Donald Trump barged into the political arena, and within a relatively short period of time, reconfigured the American political landscape. He won the 2016 election by a razor-thin margin in key electoral states and lost the 2020 election by only a slightly larger razor-thin margin. The election quantified the hypothesis that President Trump’s iconoclastic performance as head of state did little to alter the polarised perceptions dominating American politics.

Capturing the many voters disenchanted with both the Republican and the Democratic parties was the secret sauce powering Trump’s success. But instead of moving towards the middle once in power, Trump’s style of governance reinforced the gap. Both elections appear to have left the nation’s democratic equilibrium poised on a precarious fulcrum.
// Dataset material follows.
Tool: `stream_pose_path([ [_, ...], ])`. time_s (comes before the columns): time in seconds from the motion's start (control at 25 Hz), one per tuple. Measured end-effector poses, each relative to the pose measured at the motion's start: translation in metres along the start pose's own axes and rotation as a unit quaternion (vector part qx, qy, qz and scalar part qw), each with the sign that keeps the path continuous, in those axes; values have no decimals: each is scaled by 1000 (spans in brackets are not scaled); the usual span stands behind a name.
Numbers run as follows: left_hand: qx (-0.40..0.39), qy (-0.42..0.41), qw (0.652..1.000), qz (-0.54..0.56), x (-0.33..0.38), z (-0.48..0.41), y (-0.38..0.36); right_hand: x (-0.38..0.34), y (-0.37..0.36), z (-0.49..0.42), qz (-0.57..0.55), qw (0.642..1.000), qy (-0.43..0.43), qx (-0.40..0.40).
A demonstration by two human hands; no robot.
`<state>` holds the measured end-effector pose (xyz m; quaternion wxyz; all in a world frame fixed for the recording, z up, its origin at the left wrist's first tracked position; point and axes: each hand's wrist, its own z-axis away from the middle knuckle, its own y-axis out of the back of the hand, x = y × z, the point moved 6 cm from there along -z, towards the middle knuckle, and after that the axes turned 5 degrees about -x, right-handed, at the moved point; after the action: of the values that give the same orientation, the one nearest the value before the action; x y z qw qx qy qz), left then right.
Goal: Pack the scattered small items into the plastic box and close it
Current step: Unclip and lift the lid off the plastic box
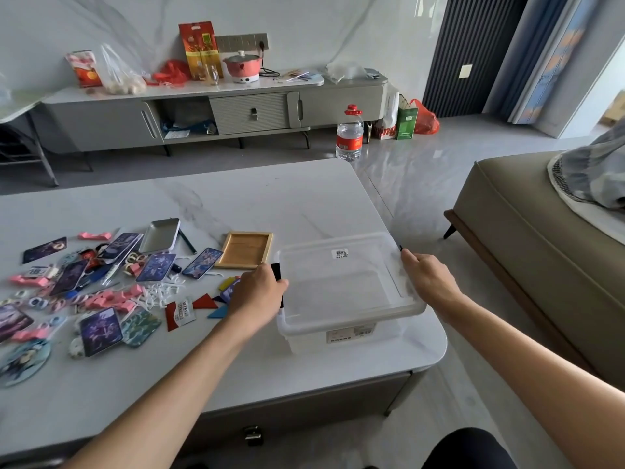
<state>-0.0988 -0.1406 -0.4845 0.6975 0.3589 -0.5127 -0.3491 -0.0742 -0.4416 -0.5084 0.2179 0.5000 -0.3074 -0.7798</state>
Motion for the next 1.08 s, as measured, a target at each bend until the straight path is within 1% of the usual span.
stream_pose_path([
  [0.04,-7,0,1000,19,-1,0,0,-4,0,3,9,1000,11,2],
  [0.08,-16,-1,999,43,-2,1,0,-10,1,7,54,997,39,33],
  [0.12,-24,-2,997,67,-2,2,-1,-19,4,13,117,985,90,87],
  [0.16,-31,-3,996,86,-3,2,-1,-29,3,22,171,964,156,133],
  [0.2,-37,-7,994,101,-5,1,-2,-36,-3,30,207,942,218,151],
  [0.24,-47,-14,991,122,-7,1,-2,-37,-10,35,218,933,249,143],
  [0.28,-58,-22,985,159,-9,0,-3,-33,-16,35,211,938,250,119],
  [0.32,-68,-25,973,219,-12,0,-4,-29,-18,31,195,947,234,99],
  [0.36,-87,-18,951,297,-17,1,-6,-26,-21,28,179,956,217,82],
  [0.44,-130,21,885,447,-27,7,-13,-24,-22,24,157,965,195,73],
  [0.48,-137,41,865,481,-32,10,-17,-23,-22,24,144,969,190,70],
  [0.52,-120,55,875,465,-38,11,-19,-23,-21,25,129,972,187,69],
  [0.56,-82,57,910,402,-42,9,-15,-23,-21,26,113,974,183,68],
  [0.6,-26,42,949,310,-42,8,-8,-21,-21,26,95,978,175,65],
  [0.64,23,12,973,229,-36,7,2,-20,-20,24,72,983,161,58],
  [0.68,40,-21,983,176,-27,7,6,-19,-19,22,50,987,143,47],
  [0.72,28,-44,987,149,-18,8,5,-18,-16,22,34,991,123,39],
  [0.8,-4,-52,992,111,-6,10,-2,-20,-8,23,45,994,92,45],
  [0.92,39,-34,996,68,-3,10,-2,-29,4,28,137,983,87,83],
  [0.96,46,-27,997,57,-3,9,0,-31,8,29,151,981,83,91],
  [1.08,36,-16,999,30,-2,6,2,-39,15,30,158,980,76,98],
])
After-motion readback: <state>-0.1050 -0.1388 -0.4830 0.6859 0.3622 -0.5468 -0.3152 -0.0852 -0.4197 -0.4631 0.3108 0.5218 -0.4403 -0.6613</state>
Security analyst John Robb was the first to analyse Donald Trump’s 2016 run at the presidency as an insurgency. Trump entered the primaries as an outsider and proceeded to dispense with the usual rules and protocols. His initial focus on the nation’s entrenched financial interests was coupled with his lack of clear positions on issues that would potentially divide his growing constituency. The assault on the mainstream media, which formed the second prong of his strategy, insulated him from the stream of criticism directed at his person and candidacy.

Self-funding his campaign further buffered the growing movement from the Republican Party establishment. Trump’s insurrection carried him into the White House, and he proceeded to trash the conventional sensibilities of the two-party system and the political campaign industry process.

Where many of us saw the Obama presidency as the end of a cycle dating back to the civil rights movement, as it turned out, it set in motion a new dialectic.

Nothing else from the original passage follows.